WHAT THIS TASK INVOLVES: Your task is to give the number of lines below that contain "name". Give no other text.

════

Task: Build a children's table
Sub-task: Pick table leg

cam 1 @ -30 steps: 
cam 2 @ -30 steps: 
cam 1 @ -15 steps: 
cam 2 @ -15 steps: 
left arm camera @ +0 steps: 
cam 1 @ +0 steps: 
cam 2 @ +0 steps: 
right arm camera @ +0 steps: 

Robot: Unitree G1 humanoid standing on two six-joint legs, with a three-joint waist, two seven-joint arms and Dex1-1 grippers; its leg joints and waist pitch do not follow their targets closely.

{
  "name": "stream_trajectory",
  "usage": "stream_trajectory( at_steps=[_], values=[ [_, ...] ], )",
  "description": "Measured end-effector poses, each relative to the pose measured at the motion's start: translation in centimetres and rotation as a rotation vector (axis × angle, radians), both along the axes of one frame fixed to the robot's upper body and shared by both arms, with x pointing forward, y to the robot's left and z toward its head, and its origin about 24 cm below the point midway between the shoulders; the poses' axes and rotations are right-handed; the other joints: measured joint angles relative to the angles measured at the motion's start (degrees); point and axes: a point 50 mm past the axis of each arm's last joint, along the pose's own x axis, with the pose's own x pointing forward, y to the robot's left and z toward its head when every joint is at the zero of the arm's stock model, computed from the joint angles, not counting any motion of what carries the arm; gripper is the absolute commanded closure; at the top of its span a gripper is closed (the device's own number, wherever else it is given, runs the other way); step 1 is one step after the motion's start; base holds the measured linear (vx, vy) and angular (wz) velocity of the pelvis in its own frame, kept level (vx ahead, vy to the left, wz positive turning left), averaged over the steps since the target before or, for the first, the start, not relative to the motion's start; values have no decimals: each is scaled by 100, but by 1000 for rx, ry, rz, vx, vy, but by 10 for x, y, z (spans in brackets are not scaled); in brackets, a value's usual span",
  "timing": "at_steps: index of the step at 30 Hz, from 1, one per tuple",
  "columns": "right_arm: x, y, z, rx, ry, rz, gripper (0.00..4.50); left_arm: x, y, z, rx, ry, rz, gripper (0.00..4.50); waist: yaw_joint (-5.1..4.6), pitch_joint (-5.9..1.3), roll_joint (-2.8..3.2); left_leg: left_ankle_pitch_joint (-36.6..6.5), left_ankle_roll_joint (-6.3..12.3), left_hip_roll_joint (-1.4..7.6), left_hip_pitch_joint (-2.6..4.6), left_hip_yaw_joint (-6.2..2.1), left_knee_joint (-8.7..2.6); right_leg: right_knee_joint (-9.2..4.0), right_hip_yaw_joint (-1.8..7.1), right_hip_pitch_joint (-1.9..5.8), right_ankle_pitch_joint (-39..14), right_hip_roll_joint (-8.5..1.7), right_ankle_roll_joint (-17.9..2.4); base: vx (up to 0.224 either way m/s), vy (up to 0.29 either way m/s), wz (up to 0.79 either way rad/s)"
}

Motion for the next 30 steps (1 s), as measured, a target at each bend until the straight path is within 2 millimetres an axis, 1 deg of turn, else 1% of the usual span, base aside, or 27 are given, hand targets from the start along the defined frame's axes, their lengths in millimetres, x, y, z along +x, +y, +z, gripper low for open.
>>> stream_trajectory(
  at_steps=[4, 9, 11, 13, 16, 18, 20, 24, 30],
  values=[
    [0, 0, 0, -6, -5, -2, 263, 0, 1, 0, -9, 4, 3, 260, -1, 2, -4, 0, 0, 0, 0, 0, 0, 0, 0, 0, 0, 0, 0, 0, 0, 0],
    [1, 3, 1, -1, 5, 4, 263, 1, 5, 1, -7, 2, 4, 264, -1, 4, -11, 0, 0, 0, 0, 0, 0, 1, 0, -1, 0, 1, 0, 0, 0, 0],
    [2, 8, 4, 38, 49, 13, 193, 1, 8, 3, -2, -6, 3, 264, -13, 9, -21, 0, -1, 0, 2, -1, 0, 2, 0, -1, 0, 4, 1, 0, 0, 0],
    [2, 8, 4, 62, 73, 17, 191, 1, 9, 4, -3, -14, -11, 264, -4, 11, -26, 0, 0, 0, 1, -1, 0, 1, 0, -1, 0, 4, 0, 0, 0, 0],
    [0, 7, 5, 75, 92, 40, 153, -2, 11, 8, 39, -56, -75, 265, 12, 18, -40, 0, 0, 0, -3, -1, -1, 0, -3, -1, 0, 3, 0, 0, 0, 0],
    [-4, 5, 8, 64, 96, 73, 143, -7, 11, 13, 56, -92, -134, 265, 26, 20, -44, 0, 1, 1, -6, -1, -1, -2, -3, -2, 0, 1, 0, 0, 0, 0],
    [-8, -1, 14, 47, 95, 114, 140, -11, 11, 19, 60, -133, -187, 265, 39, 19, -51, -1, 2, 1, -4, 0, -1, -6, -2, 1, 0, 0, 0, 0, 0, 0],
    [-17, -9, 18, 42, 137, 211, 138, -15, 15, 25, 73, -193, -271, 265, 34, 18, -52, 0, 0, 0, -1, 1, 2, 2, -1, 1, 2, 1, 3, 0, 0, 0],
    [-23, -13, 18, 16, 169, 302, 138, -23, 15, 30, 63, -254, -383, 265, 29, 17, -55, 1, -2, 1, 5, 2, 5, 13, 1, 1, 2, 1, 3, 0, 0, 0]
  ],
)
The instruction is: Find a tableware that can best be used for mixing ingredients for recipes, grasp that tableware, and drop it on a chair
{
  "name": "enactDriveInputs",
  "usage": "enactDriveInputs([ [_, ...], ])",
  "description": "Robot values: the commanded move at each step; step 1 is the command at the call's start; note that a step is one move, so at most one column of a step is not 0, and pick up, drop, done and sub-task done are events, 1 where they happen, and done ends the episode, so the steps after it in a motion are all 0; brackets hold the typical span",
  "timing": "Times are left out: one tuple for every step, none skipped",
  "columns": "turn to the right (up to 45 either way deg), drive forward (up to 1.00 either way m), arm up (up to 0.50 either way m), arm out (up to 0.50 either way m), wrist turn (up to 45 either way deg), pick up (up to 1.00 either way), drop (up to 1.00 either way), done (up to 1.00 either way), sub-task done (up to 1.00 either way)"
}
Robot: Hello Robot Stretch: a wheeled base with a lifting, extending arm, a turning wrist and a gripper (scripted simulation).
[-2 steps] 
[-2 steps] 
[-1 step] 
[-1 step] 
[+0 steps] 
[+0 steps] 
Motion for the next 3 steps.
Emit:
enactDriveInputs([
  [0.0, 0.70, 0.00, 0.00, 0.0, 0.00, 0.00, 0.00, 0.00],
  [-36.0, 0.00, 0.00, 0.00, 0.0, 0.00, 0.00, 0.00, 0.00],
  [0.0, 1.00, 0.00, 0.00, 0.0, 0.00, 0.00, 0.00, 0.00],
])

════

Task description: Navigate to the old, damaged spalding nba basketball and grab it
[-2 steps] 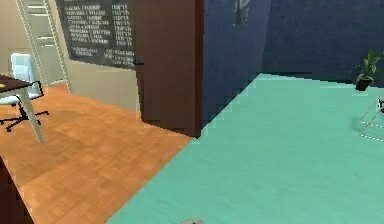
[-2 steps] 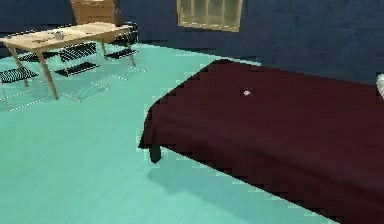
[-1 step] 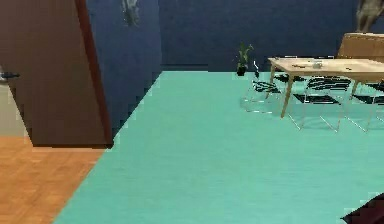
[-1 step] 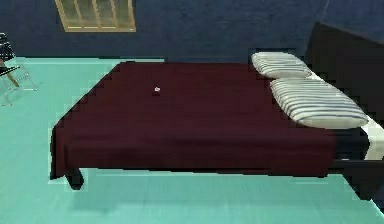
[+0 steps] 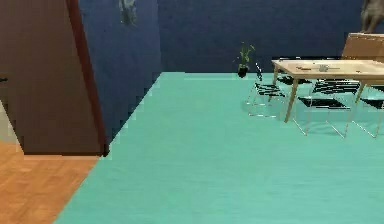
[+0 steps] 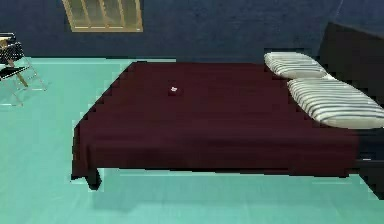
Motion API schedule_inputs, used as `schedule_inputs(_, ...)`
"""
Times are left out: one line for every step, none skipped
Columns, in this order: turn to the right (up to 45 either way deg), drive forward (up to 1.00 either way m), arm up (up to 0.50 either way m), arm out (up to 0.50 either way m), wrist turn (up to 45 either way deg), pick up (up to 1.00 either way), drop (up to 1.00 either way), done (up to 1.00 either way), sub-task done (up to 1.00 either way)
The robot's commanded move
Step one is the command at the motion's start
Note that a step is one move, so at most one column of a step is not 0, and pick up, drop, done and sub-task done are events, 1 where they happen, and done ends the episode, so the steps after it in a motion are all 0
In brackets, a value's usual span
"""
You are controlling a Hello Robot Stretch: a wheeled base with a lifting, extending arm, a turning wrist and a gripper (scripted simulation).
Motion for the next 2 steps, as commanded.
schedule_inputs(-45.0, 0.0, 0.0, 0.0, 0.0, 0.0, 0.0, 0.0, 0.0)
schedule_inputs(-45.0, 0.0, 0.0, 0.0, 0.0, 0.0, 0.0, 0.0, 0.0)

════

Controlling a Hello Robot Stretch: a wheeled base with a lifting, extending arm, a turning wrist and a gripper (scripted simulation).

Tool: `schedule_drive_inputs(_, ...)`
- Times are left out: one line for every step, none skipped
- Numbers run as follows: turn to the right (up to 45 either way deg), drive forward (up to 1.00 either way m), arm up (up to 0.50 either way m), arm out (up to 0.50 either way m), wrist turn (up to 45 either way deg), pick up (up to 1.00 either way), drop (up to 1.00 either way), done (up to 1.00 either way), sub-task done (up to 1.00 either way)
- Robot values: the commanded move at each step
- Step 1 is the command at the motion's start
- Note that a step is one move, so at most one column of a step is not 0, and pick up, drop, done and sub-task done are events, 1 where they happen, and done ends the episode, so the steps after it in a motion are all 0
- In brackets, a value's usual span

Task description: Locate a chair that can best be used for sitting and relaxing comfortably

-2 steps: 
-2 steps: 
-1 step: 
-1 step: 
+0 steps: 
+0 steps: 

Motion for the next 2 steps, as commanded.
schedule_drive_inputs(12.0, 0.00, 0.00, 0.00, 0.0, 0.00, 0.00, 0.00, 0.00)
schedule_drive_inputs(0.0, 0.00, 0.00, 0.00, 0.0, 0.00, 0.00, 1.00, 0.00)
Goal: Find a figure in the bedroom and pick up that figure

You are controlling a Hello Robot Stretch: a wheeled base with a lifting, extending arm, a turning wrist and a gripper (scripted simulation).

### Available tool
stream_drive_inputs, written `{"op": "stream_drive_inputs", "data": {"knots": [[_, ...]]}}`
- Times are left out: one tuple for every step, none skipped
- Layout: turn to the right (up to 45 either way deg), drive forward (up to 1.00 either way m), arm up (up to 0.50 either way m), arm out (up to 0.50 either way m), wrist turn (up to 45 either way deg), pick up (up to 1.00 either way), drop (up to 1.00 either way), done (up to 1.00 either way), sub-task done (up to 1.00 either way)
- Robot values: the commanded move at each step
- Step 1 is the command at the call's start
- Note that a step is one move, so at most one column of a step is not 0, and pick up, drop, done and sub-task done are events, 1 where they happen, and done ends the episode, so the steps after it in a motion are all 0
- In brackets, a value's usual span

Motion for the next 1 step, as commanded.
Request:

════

SOLUTION TO THIS TASK: 2